Whether your goal is greater efficiency or better support for teams, you need to all be working in a unified system that makes it easier to monitor the flow and assignment of jobs without getting in the way of the real work. Work management platforms centralise conversations, collaboration, and data, breaking down silos and enabling cross-team, department, and enterprise coordination.

Despite striving for efficiency and productivity, chaos still reigns in the world of work. As the Workfront State of Work report reveals, workers only spend 40% of their day on their primary tasks, with constant emails, meetings, and the number of digital project management tools they use to navigate all interfering with productivity. This is an organisation-wide challenge that shows most enterprises aren’t equipped for the future of work.

When work is managed properly, there is less need for distractions, checking of messages or project statuses, or duplication of work across multiple systems. This frees up all that lost time in the working day to focus on innovation and creative projects—so your team can do their best work.

One of the key factors to keeping your team engaged and focused while working remotely is to ensure they feel fulfilled with their day-to-day work. According to the report 91% of knowledge workers are proud of the work they do. But despite that enthusiasm, 42% said the number of project management applications their companies provide actually make them less productive.

Feeling unproductive can be the first step on the route to workplace disengagement, so it’s important that businesses do not let worker enthusiasm go to waste. Work management presents a strong opportunity for enterprises to aid productivity and support employees in doing their best work and feeling fulfilled while doing it.

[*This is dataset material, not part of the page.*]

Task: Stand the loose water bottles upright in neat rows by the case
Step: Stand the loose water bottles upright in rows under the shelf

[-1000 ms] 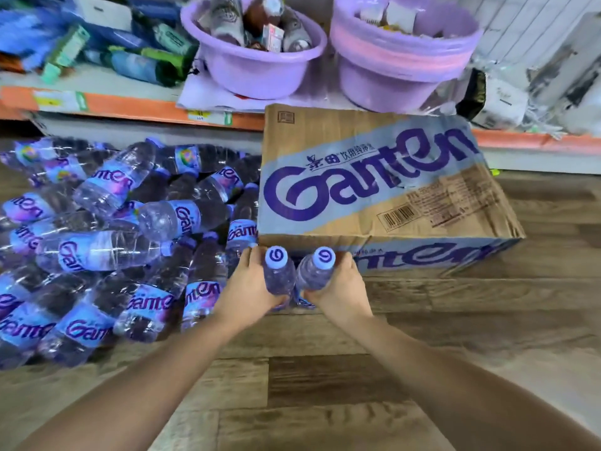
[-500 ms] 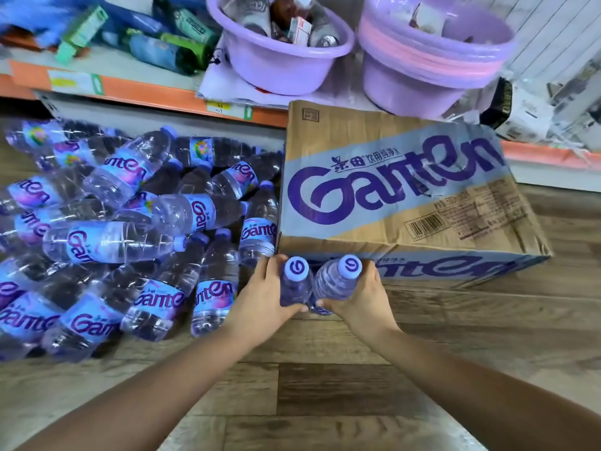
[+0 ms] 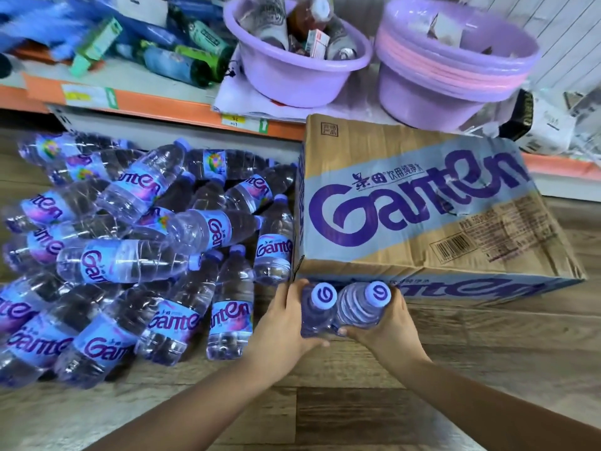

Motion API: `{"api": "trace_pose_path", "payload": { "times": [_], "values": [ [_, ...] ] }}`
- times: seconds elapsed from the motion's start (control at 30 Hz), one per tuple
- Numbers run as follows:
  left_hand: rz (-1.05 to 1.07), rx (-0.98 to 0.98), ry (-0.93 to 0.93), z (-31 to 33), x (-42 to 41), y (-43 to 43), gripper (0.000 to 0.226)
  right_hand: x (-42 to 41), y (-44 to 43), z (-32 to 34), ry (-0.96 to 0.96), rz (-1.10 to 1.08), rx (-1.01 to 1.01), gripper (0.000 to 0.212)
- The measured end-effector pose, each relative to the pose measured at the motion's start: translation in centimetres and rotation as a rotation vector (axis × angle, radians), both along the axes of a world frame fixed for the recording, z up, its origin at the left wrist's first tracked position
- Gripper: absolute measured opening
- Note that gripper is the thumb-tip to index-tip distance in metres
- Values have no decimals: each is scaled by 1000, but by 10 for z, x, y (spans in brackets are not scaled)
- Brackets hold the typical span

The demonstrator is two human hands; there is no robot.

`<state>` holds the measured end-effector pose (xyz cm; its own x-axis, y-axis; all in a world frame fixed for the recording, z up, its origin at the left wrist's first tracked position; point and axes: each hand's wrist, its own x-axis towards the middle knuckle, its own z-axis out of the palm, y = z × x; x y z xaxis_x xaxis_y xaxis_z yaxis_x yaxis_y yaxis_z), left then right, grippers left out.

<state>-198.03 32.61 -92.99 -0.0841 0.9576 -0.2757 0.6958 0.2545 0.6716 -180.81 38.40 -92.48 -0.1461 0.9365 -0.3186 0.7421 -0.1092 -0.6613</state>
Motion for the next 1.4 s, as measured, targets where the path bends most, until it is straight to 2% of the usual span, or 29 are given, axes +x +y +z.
{"api": "trace_pose_path", "payload": {
  "times": [0.07, 0.17, 0.2, 0.27, 0.3, 0.37, 0.4, 0.47, 0.57, 0.77, 0.87, 0.93, 1.1, 1.27, 1.33, 1.4],
  "values": [
    [-129, -76, 28, 11, -14, -4, 109, 1, 0, 9, -94, 38, -66, 102],
    [-255, -104, 168, 46, -50, -7, 100, -1, 0, 41, -317, 51, -273, 118],
    [-270, -90, 225, 60, -62, -6, 100, -2, 3, 53, -418, 68, -345, 117],
    [-289, -56, 313, 94, -95, -1, 99, -8, 18, 90, -664, 136, -421, 92],
    [-293, -43, 338, 108, -112, 4, 88, -12, 26, 109, -738, 160, -434, 72],
    [-277, -25, 380, 133, -141, 17, 59, -28, 46, 147, -682, 144, -407, 35],
    [-252, -17, 399, 143, -154, 25, 51, -41, 56, 162, -620, 141, -364, 30],
    [-188, -23, 415, 153, -175, 44, 45, -71, 76, 181, -533, 152, -241, 29],
    [-114, -93, 417, 148, -195, 72, 43, -126, 105, 177, -420, 220, -98, 29],
    [5, -204, 409, 129, -207, 114, 43, -199, 135, 127, -315, 385, -143, 30],
    [-9, -259, 395, 122, -202, 131, 43, -208, 152, 106, -390, 513, -206, 21],
    [-24, -266, 371, 107, -203, 147, 43, -218, 169, 99, -468, 571, -231, 27],
    [-26, -227, 304, 54, -209, 185, 34, -258, 206, 62, -576, 650, -151, 30],
    [-23, -178, 211, 3, -196, 235, 18, -273, 217, 19, -617, 544, -181, 43],
    [16, -194, 160, -15, -180, 256, 21, -266, 212, 1, -638, 499, -242, 45],
    [40, -297, 190, -28, -165, 268, 33, -260, 210, -15, -649, 510, -245, 41]
  ]
}}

Because work management platforms also integrate with other purpose-built work tools—Jira, Adobe Experience Cloud, ServiceNow, etc.—employees can continue to operate in the environments designed for specific types of activities. At the same time, they also have access to all the information they need to do their best work, as well as instant visibility into how their work is contributing to company goals. Empowering employees with the right tools and information leads to higher engagement, productivity, and retention, which is healthy for both the bottom line and individual workers.

When it comes to something as important as your organisation’s strategic goals, you don’t want your team members to be siloed in a variety of apps that provide little-to-no visibility into whether or not work  is aligned to the company’s strategic priorities. That means you need one system that integrates all your core software or role-specific applications, such as timesheets, creative suites, or accounting systems. When all work is connected and shared, leaders can identify and remove roadblocks, reduce wasted effort and resources, and eliminate the risk of not delivering critical outcomes.

This year, the state of work has changed at a rapid pace. Now workers and businesses alike need clarity and seamless collaboration, whether from home, back in the office, or elsewhere. It’s clear that traditional project management software or multiple applications all operating in silos can no longer deliver the efficiency enterprises need. In the changing world of work—in which teams are working remotely or even in different time zones—collaborating across functions, disciplines, and regions is the new norm.

Work management platforms deliver the much-needed centralised solution for managing and collaborating on all types of work across the whole enterprise. It’s time to say goodbye to project management dysfunction and to begin managing work holistically.